Отхлебываю прямо из горлышка. Ух! Потом произвожу небольшую ревизию в недрах буфета. Ничего питейного там, как и водится, нет, но — и то сказать — человеку и не к лицу жадничать. А, печешки! Немножко, правда, припахивают — застарелые, но ничего, не помру, какой только дряни есть и пить не приходилось на моем веку! Сам удивляюсь, как я ноги не протянул. Баночка кофе… Хе, это же надо, у меня будет даже натуральный кофе. К нему бы лимончика! Жалко, что Алиса не растит лимонное дерево. Подошел бы к нему — чик! — и нарезал душистыми ломтиками. На подоконнике в горшке стоит всего один цветок, какая-то курелла-мурелла — никак не вспомнишь название. Так на этой самой мурелле распустился один задохлик — колокольчик, на который Алиса все не наглядится. Я колокольчик отщипываю и ставлю в маленькую скляночку. Теперь еще сахарницу, вилку… пахнет хорошим кофе и ромом. Ресторан!
Надеваю пиджак. Не то чтобы мне холодно, нет, печка раскалилась, как утюг. Просто хочется, чтобы сегодня вечером все было честь по чести. Потом перекидываю через руку чистое полотенце, как обер, и говорю самому себе с поклоном:
— Милости просим к столу!
Подхожу к зеркалу, репетирую еще раз:
— Прошу к столу!
Ниже, ниже, что это спина не гнется, что в ней — волчья кость, что ли? А ну еще разок! О черт, поясница!

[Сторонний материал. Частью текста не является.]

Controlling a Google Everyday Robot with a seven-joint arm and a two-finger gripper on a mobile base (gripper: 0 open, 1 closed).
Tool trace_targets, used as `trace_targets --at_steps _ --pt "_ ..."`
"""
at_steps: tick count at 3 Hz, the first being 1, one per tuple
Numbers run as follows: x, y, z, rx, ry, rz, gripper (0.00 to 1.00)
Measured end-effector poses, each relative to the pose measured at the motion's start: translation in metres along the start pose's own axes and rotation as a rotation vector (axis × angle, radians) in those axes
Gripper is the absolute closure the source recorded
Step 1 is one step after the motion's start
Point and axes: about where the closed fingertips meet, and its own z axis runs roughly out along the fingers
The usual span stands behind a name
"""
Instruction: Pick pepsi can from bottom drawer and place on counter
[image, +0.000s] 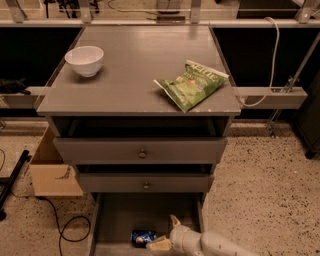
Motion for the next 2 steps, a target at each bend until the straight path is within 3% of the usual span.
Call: trace_targets --at_steps 2 --pt "-0.023 -0.016 0.027 0.069 -0.016 -0.206 0.00"
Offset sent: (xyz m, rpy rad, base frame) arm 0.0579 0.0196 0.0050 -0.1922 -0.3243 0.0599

Подноса в Патмалниеках нет, достаю из буфета блюдо для жаркого, ставлю на него бутылку с ромом и протягиваю над столом.
— Извольте!..
Отшвыриваю полотенце, важно надуваюсь и с видом занятого человека буркаю:
— Иду!
Сажусь за стол: откупориваю, наливаю в рюмку — ваше здоровье! — и опрокидываю разом.
Кошка, закрыв глаза, дремлет, только меленка ее тихонько жужжит и жужжит. Зеркало повторяет каждое мое движение. Разглядываю себя. М-да, потрепанный, замусоленный, не больно-то новый костюм. Вот если б заявиться в Вецумниеки к Эмме в новом костюме — мне пойдет синий в узкую полоску, — в белой нейлоновой рубашке, с бордовым галстуком. Не стар ведь я еще — и не урод какой-нибудь. Сходил бы к парикмахеру, пускай побреет шею, побрызгает одеколоном. В Вецумниеках, или нет — лучше в Риге, туда заявлюсь свежий как огурчик. Соседи меня, поди, сразу и не признают: хе-хе, пойдет шепоток — к Эмме хахаль пожаловал, пока Волдемар в отъезде…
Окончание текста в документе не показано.